**Input material**
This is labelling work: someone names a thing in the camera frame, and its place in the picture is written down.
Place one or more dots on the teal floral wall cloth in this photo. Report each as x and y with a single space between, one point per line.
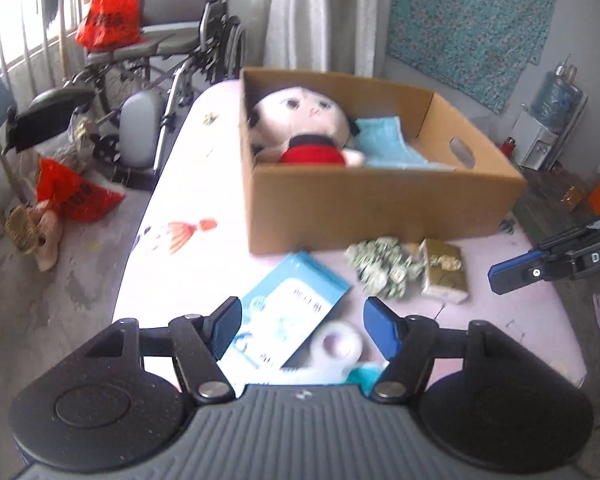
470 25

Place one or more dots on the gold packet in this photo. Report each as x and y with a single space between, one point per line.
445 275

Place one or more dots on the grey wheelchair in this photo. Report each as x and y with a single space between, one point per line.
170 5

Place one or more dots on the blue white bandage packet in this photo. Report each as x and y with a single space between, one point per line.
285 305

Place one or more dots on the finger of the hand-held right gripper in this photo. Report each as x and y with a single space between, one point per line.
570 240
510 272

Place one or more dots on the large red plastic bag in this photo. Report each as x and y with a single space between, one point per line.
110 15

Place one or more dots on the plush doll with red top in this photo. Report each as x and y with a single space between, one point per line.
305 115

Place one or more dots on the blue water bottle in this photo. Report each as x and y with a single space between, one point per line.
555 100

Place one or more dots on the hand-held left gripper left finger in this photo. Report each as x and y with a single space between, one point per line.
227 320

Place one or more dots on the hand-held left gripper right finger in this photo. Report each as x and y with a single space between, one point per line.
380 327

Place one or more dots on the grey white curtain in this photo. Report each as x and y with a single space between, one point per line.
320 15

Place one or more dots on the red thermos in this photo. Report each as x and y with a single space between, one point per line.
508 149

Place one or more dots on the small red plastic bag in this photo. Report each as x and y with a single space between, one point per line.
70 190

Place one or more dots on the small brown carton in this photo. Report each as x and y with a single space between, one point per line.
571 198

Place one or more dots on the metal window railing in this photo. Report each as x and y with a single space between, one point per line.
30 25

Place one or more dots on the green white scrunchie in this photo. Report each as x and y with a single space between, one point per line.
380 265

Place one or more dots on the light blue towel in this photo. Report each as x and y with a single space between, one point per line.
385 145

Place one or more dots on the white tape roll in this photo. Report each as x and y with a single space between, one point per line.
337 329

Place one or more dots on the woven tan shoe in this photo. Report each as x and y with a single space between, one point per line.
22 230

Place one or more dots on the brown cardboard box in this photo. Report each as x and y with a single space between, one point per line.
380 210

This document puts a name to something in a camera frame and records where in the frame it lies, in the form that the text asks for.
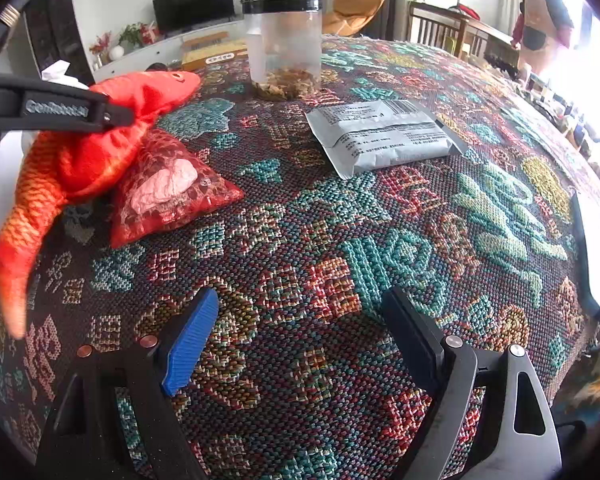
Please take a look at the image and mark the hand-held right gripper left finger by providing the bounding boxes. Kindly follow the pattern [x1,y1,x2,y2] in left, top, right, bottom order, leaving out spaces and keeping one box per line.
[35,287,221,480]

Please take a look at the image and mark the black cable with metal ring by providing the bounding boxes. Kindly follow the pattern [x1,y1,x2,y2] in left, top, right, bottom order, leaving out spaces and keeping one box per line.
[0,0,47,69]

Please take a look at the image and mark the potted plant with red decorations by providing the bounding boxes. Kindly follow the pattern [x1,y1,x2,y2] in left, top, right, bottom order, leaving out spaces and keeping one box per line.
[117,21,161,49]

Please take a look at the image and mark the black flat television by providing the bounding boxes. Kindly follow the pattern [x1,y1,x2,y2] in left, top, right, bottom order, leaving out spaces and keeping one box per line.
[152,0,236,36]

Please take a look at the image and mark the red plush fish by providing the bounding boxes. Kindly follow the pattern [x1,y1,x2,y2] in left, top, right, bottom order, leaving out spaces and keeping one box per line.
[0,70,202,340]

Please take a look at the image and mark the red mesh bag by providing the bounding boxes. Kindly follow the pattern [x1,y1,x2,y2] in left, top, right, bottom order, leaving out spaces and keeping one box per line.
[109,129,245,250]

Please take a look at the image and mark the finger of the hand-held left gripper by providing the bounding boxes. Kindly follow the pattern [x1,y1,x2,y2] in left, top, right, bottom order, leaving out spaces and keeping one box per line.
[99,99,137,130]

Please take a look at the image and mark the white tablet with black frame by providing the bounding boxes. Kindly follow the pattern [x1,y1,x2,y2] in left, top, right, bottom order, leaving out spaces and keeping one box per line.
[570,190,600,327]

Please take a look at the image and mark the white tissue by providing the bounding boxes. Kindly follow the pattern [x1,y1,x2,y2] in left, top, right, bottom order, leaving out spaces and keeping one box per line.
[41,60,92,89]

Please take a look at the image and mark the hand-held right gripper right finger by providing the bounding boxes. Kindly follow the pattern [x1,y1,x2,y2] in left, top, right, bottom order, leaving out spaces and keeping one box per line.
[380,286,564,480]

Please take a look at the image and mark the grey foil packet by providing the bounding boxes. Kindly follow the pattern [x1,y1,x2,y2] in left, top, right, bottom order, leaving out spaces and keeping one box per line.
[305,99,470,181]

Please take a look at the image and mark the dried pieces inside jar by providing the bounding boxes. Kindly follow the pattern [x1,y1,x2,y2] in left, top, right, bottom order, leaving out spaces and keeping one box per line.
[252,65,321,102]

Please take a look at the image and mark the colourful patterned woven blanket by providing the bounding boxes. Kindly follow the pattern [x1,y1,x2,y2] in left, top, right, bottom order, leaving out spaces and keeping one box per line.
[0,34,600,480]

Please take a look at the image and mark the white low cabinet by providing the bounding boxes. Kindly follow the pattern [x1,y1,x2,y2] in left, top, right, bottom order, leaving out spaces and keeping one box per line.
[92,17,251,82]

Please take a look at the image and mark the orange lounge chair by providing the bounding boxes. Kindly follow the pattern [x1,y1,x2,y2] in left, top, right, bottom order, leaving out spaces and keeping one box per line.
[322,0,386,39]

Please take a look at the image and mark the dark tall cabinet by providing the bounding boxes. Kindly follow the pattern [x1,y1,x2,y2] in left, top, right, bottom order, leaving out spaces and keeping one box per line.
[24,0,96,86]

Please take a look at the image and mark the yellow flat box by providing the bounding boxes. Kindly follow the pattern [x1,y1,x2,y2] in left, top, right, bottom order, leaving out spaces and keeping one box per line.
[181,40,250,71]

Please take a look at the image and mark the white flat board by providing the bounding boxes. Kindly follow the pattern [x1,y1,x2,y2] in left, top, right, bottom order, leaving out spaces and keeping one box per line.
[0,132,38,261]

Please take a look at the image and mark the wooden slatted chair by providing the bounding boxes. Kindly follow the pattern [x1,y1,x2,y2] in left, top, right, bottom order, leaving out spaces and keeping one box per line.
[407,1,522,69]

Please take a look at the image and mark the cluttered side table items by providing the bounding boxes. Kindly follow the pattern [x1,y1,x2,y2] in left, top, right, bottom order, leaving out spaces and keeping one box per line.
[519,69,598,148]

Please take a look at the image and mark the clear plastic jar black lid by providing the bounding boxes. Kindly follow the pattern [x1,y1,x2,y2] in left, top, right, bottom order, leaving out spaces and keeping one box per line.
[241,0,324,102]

**Exercise instructions**
Among the lines above, show every one that contains the string "camera".

**Written answer**
This is labelling work: someone names a thing in the camera frame, and its place in the picture is written down.
This document puts a name to something in a camera frame and records where in the frame it lies, in the form that the text asks for.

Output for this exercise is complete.